** EXTRACTED MATERIAL follows **
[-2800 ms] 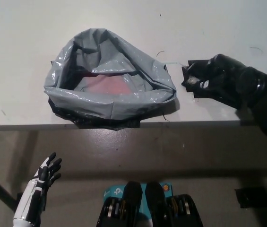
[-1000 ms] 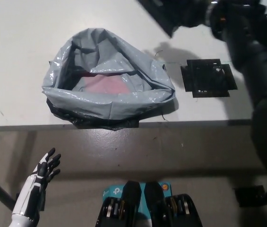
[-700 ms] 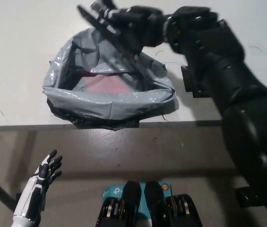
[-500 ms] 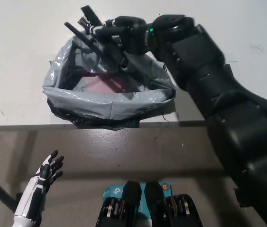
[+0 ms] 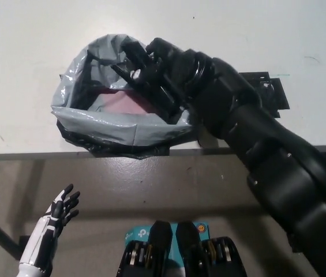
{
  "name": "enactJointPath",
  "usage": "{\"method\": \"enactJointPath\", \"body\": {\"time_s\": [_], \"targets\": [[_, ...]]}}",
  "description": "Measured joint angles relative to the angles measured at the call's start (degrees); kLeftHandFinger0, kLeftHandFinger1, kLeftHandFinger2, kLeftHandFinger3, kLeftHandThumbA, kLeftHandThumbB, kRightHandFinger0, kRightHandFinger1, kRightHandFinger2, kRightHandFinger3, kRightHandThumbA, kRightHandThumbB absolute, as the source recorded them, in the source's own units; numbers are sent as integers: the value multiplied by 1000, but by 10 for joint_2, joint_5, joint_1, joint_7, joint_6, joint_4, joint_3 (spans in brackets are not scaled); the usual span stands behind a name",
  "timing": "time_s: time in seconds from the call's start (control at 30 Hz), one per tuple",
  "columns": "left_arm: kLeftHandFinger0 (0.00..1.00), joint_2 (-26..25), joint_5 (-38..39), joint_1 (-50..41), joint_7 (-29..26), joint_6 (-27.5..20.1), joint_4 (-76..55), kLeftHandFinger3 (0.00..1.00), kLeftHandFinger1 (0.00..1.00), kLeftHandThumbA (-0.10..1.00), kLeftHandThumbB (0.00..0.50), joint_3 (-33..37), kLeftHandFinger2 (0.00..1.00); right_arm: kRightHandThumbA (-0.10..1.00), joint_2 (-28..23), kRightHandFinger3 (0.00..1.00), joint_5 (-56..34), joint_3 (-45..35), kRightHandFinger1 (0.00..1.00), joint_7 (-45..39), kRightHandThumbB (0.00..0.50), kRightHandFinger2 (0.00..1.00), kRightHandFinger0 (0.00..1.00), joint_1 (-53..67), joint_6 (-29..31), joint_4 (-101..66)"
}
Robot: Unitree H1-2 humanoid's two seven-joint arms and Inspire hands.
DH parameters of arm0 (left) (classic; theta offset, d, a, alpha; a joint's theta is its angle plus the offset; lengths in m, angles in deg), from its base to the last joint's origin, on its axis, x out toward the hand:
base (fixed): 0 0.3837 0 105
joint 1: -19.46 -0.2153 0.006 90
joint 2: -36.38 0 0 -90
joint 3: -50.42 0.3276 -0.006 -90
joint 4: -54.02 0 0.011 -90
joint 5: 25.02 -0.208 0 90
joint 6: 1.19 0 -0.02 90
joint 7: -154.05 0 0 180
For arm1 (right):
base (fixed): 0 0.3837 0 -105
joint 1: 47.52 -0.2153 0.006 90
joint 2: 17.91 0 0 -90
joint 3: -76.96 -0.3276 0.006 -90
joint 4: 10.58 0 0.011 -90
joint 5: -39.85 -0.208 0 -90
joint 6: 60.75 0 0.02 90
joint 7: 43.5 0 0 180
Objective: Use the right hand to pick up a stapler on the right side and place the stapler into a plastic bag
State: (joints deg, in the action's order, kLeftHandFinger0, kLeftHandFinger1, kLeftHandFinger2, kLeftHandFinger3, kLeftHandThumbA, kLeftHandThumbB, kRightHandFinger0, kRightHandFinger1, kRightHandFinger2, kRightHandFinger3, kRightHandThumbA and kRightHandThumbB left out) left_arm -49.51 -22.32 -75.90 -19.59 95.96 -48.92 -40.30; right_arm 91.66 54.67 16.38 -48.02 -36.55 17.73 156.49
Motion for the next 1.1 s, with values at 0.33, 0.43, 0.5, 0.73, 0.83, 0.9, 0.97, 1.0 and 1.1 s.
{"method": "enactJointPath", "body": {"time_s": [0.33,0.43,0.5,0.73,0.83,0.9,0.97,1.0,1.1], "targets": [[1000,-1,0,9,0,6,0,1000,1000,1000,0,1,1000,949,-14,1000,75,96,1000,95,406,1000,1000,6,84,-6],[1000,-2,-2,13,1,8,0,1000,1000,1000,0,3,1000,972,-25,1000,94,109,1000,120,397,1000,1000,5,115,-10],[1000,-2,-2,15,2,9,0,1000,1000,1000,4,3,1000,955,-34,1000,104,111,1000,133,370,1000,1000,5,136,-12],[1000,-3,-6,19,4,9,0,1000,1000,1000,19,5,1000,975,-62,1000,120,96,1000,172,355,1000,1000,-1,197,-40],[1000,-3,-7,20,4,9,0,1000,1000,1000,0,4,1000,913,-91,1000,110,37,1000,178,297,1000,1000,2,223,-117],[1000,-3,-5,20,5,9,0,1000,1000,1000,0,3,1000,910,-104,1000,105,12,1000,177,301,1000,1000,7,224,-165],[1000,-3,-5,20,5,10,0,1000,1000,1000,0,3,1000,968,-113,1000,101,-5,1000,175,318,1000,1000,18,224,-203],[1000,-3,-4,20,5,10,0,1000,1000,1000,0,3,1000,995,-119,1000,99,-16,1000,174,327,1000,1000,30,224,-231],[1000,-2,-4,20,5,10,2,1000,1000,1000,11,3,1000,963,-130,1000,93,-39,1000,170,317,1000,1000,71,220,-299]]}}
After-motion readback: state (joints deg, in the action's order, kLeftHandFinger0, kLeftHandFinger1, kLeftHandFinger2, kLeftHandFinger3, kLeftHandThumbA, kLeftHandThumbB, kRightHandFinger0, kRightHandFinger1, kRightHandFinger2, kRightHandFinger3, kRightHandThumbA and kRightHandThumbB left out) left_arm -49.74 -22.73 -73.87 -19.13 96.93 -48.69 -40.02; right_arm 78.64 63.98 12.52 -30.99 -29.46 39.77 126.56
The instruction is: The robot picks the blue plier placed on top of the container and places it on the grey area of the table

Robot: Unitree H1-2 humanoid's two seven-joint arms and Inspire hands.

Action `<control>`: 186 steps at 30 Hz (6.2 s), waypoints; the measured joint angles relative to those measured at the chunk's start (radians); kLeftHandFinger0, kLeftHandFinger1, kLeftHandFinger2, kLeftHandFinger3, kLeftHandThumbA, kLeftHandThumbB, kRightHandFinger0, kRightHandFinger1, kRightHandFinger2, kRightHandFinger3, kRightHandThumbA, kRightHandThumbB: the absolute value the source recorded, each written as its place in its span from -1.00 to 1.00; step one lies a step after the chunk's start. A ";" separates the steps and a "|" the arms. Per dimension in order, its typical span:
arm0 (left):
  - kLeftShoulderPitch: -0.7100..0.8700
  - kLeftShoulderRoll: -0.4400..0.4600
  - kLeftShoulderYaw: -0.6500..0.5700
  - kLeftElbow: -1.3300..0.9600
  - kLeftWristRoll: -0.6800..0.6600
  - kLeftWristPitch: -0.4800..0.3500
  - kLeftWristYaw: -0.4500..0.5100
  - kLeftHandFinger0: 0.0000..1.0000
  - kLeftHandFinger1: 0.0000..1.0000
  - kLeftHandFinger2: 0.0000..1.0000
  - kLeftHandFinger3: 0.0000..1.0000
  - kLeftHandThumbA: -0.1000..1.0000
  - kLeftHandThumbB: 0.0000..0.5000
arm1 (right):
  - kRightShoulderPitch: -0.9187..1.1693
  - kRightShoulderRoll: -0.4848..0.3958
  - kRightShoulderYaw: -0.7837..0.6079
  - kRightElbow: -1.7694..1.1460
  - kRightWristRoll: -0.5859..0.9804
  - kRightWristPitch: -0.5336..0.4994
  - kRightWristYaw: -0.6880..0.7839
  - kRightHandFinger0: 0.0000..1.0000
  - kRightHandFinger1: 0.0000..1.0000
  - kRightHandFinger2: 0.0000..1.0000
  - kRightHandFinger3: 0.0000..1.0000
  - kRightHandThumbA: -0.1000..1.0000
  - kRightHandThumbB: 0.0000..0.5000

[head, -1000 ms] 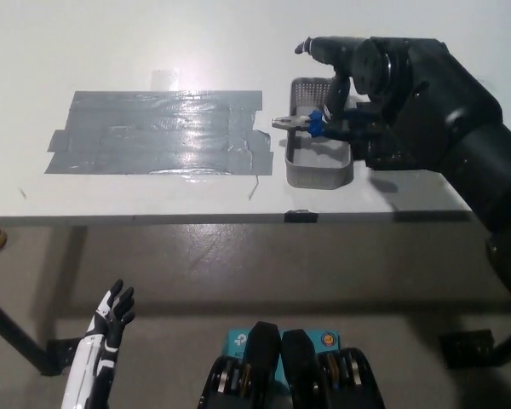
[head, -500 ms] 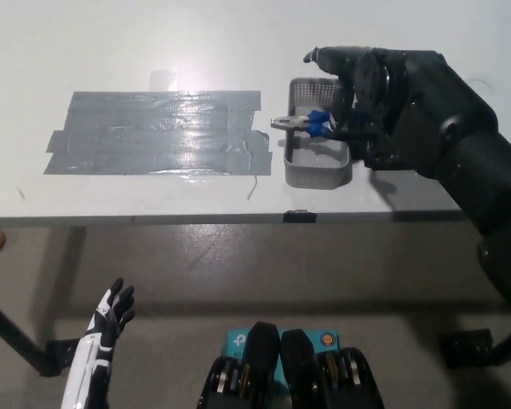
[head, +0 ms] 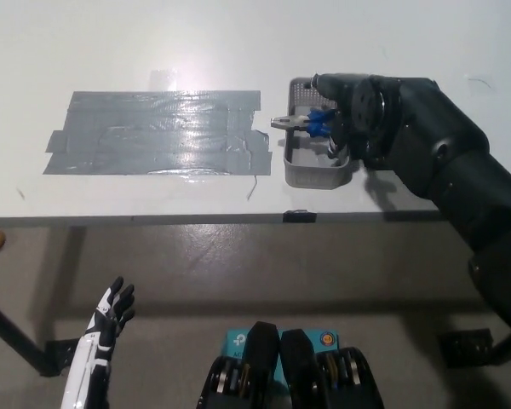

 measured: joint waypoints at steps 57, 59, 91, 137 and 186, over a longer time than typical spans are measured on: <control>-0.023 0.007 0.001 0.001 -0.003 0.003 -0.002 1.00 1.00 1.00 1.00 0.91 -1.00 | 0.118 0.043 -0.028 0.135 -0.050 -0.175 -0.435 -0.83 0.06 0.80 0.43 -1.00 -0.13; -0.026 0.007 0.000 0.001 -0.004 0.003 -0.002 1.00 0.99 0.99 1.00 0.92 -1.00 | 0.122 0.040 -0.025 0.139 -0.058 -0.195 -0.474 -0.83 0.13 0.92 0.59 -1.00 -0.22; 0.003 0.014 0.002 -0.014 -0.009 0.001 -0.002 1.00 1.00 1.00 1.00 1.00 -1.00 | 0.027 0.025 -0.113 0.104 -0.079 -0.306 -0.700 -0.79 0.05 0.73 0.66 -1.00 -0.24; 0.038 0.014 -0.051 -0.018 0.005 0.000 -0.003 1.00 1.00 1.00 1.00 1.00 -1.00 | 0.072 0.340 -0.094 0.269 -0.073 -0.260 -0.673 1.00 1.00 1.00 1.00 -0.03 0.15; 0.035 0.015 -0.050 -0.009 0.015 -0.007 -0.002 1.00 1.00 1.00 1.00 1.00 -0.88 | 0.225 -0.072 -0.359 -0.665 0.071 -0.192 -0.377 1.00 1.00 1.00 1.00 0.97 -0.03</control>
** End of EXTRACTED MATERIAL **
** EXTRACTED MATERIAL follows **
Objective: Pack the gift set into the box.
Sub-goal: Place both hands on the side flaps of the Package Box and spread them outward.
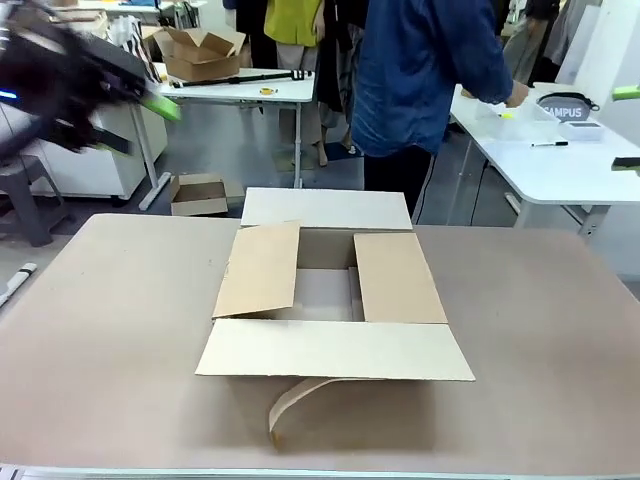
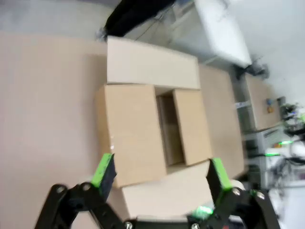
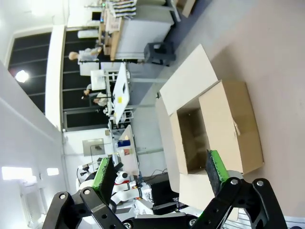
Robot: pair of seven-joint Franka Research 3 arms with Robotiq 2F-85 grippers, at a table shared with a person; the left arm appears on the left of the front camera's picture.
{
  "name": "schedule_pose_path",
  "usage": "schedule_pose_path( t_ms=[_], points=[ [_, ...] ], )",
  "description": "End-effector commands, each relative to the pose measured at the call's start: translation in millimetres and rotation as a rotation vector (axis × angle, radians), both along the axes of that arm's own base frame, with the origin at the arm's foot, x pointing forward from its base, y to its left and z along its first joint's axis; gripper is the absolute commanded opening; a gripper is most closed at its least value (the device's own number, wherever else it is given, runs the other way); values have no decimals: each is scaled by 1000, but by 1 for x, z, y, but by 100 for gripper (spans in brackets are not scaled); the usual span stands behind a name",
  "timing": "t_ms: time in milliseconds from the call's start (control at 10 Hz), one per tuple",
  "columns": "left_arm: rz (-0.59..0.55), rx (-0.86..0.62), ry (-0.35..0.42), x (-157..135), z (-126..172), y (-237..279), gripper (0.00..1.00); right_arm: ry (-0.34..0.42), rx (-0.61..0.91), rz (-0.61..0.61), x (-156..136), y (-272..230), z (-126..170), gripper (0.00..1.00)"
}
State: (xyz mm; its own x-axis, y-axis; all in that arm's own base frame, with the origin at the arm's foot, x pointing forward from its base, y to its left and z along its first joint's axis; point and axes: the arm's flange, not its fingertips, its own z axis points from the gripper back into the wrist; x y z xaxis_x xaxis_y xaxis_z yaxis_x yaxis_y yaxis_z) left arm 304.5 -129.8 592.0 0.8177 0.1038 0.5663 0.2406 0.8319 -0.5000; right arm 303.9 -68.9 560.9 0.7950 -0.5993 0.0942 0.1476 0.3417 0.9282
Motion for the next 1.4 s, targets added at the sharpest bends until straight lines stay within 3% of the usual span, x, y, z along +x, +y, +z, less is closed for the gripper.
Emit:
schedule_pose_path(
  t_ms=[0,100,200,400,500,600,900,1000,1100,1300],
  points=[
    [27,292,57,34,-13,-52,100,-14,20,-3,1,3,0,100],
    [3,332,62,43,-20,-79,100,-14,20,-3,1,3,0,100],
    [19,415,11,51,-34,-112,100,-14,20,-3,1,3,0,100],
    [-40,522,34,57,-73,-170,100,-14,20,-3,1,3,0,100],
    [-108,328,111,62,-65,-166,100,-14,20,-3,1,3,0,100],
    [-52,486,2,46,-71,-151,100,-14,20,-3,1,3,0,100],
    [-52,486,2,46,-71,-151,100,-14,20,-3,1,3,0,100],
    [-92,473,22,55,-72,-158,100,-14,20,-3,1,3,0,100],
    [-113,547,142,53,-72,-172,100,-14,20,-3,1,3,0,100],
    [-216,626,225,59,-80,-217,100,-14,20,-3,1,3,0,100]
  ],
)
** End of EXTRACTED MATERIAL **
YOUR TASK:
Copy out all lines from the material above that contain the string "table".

ANSWER BOX:
The instruction is: The robot picks the blue plier placed on top of the container and places it on the grey area of the table
Robot: pair of seven-joint Franka Research 3 arms with Robotiq 2F-85 grippers, at a table shared with a person; the left arm appears on the left of the front camera's picture.

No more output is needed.